SAN FRANCISCO -- All week, Carolina Panthers' special teams coach Bruce DeHaven has been deflecting, telling reporter after reporter that there were more important things to talk about this past week than him.
"I appreciate your interest, but it's not a story," he told reporters.
But in the one interview he did sit down for this week, CBS News learned Bruce DeHaven knows a lot more about what it takes to win at football than what makes an important story.
"In terms of what is happening to me, if I've only got a limited amount of time left, why would I want to spend it feeling sorry for myself?"

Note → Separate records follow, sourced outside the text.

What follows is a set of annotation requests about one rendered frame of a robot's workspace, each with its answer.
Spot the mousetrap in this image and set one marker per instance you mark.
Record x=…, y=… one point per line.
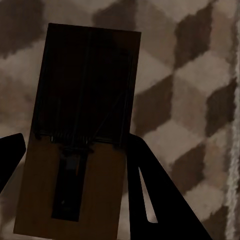
x=74, y=168

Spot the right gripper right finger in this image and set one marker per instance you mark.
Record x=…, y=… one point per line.
x=176, y=220

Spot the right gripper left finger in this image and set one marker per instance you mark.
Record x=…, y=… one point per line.
x=12, y=149

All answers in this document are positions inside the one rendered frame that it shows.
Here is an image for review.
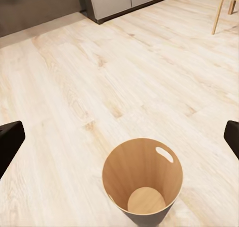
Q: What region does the trash can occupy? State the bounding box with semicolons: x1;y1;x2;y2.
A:
101;138;184;227

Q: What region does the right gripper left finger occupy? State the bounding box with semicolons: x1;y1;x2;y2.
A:
0;120;25;179

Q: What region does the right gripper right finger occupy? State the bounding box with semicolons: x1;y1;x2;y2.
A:
224;120;239;160

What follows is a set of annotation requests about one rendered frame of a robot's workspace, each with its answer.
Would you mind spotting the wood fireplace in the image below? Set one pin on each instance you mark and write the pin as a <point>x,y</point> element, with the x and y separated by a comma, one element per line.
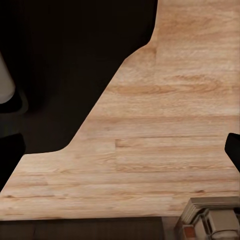
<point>214,218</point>

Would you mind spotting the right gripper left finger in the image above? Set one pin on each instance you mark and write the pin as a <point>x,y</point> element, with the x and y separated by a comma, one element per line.
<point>12,149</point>

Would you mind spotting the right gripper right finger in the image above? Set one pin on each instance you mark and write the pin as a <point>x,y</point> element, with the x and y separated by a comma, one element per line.
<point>232,148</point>

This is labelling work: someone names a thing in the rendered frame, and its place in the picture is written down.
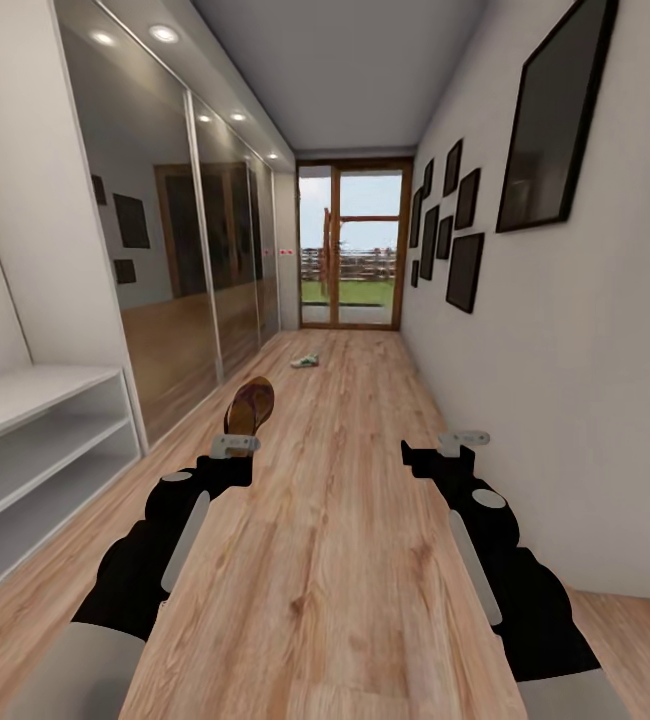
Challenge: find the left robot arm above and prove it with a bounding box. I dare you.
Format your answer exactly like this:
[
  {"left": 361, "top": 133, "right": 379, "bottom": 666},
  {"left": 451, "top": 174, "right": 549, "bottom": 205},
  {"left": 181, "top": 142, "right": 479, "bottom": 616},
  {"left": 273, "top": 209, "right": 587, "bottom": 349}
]
[{"left": 4, "top": 433, "right": 262, "bottom": 720}]

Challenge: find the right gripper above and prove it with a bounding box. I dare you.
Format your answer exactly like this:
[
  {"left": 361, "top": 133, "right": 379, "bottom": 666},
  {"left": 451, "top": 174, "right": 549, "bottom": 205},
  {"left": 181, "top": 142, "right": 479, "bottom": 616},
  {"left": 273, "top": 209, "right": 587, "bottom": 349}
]
[{"left": 401, "top": 440, "right": 475, "bottom": 491}]

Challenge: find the sandal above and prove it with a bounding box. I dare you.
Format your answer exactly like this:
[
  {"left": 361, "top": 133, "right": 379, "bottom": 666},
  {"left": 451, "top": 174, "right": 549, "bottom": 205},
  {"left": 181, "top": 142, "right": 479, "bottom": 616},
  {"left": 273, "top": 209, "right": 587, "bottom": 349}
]
[{"left": 224, "top": 377, "right": 274, "bottom": 457}]

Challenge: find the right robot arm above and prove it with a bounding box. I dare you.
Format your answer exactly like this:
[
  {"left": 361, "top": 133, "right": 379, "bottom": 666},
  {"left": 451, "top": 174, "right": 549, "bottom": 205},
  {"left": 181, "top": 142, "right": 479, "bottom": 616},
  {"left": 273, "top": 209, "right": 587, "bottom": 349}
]
[{"left": 401, "top": 429, "right": 635, "bottom": 720}]

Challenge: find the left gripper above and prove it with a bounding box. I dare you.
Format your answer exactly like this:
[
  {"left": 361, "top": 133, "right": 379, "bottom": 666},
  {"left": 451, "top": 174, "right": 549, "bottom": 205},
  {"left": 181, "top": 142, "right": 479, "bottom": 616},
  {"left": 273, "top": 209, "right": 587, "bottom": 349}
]
[{"left": 196, "top": 455, "right": 253, "bottom": 493}]

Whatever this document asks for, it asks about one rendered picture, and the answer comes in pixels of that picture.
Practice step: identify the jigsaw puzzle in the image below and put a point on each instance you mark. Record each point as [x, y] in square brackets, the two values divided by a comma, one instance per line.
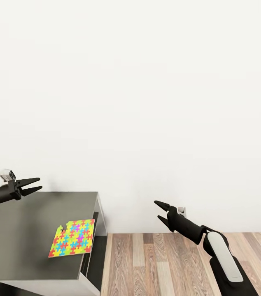
[77, 239]

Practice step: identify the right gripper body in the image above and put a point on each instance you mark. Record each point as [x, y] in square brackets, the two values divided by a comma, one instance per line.
[177, 223]

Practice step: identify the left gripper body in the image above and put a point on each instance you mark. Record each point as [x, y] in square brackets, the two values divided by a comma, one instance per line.
[8, 192]

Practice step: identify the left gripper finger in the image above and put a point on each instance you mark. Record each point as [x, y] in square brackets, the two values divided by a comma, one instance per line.
[20, 183]
[25, 192]

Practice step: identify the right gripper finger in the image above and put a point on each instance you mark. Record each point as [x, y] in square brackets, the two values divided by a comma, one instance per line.
[165, 206]
[164, 220]

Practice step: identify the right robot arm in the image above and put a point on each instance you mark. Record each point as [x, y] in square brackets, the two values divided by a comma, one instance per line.
[229, 274]

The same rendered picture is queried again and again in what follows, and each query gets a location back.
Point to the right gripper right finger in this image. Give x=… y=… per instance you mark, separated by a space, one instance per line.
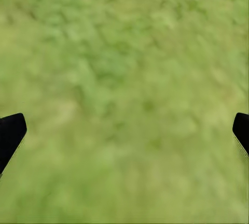
x=241 y=129

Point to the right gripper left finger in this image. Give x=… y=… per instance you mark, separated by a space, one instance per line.
x=12 y=130

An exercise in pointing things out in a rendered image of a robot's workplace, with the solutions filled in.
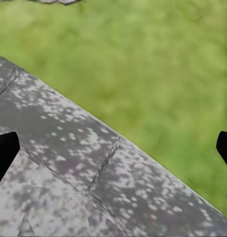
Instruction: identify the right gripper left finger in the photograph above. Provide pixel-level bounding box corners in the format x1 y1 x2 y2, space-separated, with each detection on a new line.
0 131 20 181

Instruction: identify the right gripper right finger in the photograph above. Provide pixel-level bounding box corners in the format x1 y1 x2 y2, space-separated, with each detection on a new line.
216 131 227 164

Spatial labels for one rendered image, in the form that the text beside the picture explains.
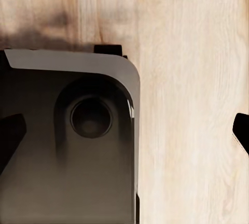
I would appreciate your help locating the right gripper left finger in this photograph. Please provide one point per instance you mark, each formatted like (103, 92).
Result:
(12, 131)

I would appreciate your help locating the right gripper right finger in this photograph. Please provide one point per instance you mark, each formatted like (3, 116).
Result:
(241, 130)

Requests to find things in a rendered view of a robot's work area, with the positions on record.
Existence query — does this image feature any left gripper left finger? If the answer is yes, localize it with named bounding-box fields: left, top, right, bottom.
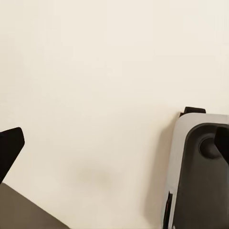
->
left=0, top=127, right=25, bottom=184

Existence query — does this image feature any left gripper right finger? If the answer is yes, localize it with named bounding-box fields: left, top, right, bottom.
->
left=214, top=126, right=229, bottom=165

Last spring, at the age of 66, Bruce was diagnosed with an incurable form of prostate cancer. Obviously, that diagnosis would have driven many people into retirement. But not Bruce.
"In the end, I wanted to coach," Bruce explained. "I just love coaching. Coaching is teaching. For whatever reason, it's in my blood. I mean, I'll probably cry after this ballgame just because we're not going to have another week of practice."

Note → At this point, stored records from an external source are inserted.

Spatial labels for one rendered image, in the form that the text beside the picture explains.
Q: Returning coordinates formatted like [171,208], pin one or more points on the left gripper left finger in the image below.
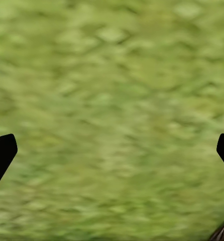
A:
[8,150]

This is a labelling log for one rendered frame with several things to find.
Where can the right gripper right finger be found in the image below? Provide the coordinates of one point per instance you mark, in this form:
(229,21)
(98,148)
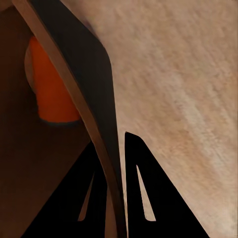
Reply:
(174,219)

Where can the trash can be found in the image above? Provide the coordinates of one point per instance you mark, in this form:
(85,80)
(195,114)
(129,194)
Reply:
(35,157)

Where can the can of soda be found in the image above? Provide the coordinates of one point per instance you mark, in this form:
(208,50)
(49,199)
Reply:
(55,105)

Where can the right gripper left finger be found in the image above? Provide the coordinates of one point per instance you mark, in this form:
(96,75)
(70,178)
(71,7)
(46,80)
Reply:
(59,216)

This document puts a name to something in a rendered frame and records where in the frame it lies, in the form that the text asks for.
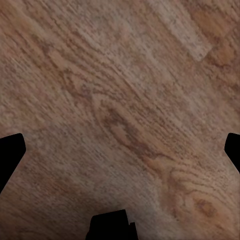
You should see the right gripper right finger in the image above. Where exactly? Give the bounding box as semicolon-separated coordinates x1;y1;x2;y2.
225;133;240;172

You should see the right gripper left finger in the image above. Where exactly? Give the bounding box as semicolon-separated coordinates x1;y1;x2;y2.
0;133;26;193

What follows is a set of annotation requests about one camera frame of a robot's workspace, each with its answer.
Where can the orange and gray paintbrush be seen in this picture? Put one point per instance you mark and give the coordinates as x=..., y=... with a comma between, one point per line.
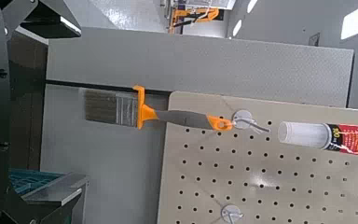
x=130, y=109

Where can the gray partition panel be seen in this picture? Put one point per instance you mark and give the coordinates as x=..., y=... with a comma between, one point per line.
x=199, y=68

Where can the beige pegboard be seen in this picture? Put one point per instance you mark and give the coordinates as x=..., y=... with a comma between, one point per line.
x=276, y=186

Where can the orange background equipment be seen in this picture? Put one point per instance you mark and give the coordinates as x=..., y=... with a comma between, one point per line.
x=195, y=15

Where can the light gray backing board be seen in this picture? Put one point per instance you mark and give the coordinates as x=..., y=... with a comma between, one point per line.
x=112, y=168

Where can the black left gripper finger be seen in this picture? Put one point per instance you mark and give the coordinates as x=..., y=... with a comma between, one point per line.
x=49, y=21
x=52, y=189

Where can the white and red caulk tube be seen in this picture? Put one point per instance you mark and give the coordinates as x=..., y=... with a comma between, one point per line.
x=323, y=137

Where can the white pegboard hook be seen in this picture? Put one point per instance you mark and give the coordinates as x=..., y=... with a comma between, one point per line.
x=244, y=119
x=231, y=214

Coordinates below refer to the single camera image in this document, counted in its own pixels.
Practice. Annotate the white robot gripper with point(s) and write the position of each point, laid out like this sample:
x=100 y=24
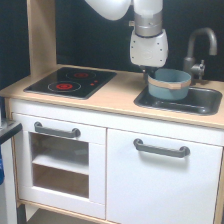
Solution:
x=149 y=52

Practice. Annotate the teal pot with wooden band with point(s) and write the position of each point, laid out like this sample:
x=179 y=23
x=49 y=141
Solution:
x=169 y=84

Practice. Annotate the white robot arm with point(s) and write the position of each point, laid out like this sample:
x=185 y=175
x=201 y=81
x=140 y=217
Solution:
x=147 y=17

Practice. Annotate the grey sink basin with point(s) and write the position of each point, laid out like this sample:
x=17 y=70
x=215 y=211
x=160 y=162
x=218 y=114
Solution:
x=200 y=101

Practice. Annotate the black toy stovetop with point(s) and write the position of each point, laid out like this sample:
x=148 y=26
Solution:
x=71 y=83

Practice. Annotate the white cabinet door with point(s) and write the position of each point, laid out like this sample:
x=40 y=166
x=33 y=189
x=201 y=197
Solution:
x=146 y=188

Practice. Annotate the white oven door with window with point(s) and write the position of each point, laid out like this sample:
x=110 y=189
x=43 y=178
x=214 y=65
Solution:
x=63 y=173

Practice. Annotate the grey object at left edge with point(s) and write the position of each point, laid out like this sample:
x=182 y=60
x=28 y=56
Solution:
x=9 y=129

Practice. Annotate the blue object at left edge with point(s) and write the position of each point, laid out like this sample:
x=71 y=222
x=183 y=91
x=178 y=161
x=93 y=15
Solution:
x=1 y=169

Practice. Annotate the wooden toy kitchen frame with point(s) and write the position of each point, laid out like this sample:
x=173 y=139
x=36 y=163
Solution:
x=112 y=106

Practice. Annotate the grey cabinet door handle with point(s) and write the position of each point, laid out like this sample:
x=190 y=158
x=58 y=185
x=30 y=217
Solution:
x=180 y=153

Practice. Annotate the grey oven door handle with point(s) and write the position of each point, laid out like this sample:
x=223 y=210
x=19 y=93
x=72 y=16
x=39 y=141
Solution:
x=74 y=133

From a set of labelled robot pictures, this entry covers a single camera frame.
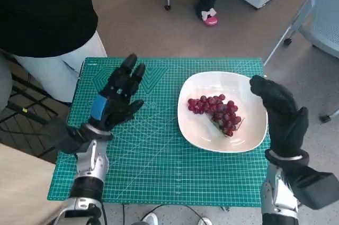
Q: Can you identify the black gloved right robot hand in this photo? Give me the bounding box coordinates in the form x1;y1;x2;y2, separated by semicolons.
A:
249;74;310;158

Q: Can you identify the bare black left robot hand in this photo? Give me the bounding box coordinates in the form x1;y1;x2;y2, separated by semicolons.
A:
88;53;146;132

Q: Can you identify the red toy grape bunch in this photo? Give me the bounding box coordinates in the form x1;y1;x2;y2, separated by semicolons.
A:
187;94;246;138

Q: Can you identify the white plate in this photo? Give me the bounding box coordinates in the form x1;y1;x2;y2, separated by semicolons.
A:
177;71;269;154

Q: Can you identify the green cutting mat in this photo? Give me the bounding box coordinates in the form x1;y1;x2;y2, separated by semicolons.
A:
47;56;266;208

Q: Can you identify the grey-blue chair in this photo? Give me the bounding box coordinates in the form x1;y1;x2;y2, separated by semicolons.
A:
263;0;339;123

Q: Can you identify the light wooden desk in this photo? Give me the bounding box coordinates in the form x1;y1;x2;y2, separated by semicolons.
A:
0;143;58;225

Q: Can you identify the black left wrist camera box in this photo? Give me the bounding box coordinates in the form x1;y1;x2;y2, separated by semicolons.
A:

In fact, he loves practice so much, he actually scheduled his cancer treatments around it. He never missed a single day of work all season.

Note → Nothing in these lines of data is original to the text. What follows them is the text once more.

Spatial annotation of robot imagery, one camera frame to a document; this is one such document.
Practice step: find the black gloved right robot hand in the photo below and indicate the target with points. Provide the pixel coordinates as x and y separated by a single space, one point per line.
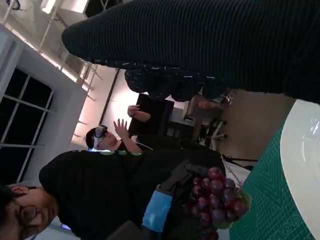
200 37

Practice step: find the purple toy grape bunch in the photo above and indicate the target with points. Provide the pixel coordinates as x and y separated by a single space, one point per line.
217 197

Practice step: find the person in black top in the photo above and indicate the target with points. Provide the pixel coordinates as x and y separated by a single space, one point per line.
100 190

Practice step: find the office chair white base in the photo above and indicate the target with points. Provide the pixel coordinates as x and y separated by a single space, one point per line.
217 135

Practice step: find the white VR headset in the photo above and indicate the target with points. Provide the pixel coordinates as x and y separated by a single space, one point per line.
100 133

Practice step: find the dark paned window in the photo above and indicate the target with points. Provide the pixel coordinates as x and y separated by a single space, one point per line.
22 125

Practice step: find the green cutting mat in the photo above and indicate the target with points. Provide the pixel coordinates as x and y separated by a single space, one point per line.
265 195

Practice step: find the person wearing headset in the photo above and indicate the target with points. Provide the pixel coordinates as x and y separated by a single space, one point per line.
112 143

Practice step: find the white plate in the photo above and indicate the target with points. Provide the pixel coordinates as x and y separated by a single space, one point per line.
302 162

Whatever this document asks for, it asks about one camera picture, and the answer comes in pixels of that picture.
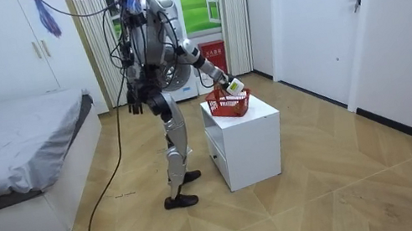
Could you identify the landscape window wall poster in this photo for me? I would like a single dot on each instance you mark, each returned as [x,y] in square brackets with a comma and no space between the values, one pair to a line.
[193,7]

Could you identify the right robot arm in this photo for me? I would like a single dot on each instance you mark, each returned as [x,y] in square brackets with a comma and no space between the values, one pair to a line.
[192,55]

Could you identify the white bedside cabinet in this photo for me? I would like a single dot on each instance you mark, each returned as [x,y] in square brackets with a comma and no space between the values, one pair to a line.
[251,145]

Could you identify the red wall box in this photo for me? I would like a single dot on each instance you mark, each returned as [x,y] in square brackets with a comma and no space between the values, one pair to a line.
[213,52]

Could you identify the white door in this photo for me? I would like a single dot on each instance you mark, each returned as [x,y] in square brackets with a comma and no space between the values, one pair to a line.
[314,28]

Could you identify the robot body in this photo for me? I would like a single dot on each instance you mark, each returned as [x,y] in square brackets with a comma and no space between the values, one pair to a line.
[151,36]

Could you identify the red plastic basket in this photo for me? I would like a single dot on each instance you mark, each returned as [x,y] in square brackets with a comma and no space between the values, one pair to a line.
[230,108]

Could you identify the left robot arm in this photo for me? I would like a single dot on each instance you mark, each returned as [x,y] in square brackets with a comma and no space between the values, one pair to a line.
[133,75]

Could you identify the grey bed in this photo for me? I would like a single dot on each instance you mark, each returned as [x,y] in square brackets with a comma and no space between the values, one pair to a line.
[2,143]

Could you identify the robot legs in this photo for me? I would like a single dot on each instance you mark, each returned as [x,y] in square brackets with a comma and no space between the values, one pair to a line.
[175,129]

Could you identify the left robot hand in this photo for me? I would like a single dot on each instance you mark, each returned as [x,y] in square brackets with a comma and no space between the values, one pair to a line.
[134,102]

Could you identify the white pleated curtain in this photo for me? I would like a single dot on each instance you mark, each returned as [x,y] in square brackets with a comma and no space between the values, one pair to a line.
[235,17]
[96,45]

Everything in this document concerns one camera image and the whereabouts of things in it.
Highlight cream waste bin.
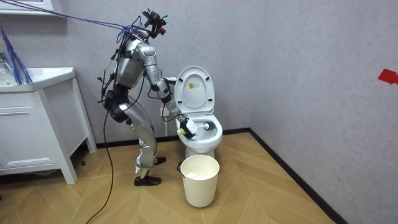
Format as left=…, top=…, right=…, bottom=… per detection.
left=177, top=154, right=221, bottom=208

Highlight black floor cable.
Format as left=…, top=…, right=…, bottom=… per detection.
left=85, top=110, right=114, bottom=224

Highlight white vanity cabinet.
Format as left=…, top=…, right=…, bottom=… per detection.
left=0, top=67, right=98, bottom=185

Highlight white toilet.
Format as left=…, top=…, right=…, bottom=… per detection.
left=173, top=65, right=224, bottom=159

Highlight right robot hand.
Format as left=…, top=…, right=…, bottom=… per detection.
left=178, top=116, right=198, bottom=139

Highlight red tape piece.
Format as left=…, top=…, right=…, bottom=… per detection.
left=377, top=68, right=398, bottom=85

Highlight cable bundle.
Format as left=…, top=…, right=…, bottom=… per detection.
left=0, top=0, right=147, bottom=85

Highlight white toilet brush black bristles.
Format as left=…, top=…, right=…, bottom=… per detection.
left=176, top=121, right=216, bottom=138

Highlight robot body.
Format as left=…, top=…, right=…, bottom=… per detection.
left=96, top=8, right=169, bottom=124

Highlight white wall cabinet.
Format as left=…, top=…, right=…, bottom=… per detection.
left=0, top=0, right=66, bottom=18

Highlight robot legs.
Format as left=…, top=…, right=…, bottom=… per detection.
left=119, top=96, right=167, bottom=187

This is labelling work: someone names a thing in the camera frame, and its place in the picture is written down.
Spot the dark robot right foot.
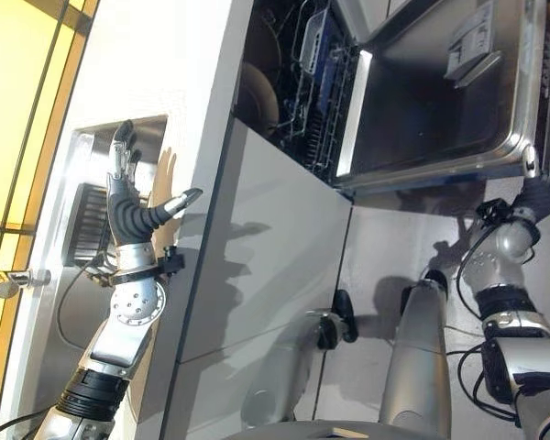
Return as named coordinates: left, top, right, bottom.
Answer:
left=401, top=269, right=449, bottom=299

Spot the dark robot foot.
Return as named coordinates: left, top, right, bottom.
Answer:
left=317, top=288, right=359, bottom=350
left=401, top=269, right=449, bottom=299

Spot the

"I find myself lingering after practice. I want to make a little picture in my mind, in case I'm not doing this soon."
He knows this could be his last year. And given that perspective, you'd think the game itself wouldn't matter as much.
But don't talk to Bruce about the prospect of losing.
"I wouldn't even want to think about that."
Yes, the game still matters. Bruce explained that none of us are going to get out of life alive -- but if he can get out with a Super Bowl ring...
"That is way better!"
As you've probably figured out by now, Bruce is -- and always has been -- one of the nicest guys in the NFL. Players like wide receiver Corey Brown adore him.
"He's like a grandpa to me. He's a guy that I care about," Brown said.
The difference is this season -- everyone has been going out of his way to tell Bruce that.
"When Lou Gehrig said, 'I feel like I'm the luckiest guy in the world,' I can understand what he meant," Bruce said.
"You just have no idea how you've touched people sometimes. And if it hadn't been for this, maybe I would never have known this."
So says the man with no story to tell.